DATA:
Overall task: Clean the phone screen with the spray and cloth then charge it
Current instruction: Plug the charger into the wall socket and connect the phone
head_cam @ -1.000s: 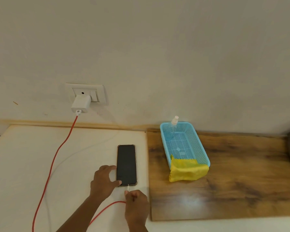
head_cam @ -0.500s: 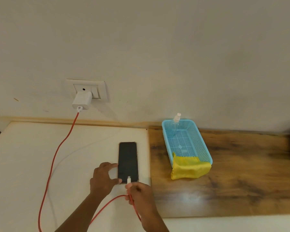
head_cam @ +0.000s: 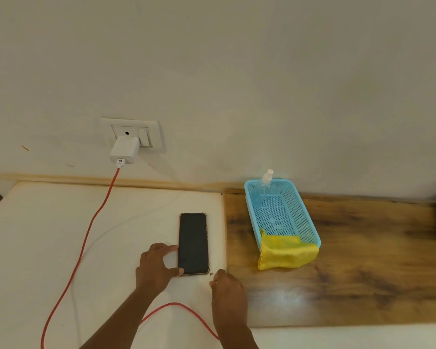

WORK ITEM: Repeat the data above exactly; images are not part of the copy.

EXPECTED ANSWER:
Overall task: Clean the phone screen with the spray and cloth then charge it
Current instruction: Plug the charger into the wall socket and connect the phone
head_cam @ -1.000s: 
head_cam @ -0.500s: 
head_cam @ +0.000s: 

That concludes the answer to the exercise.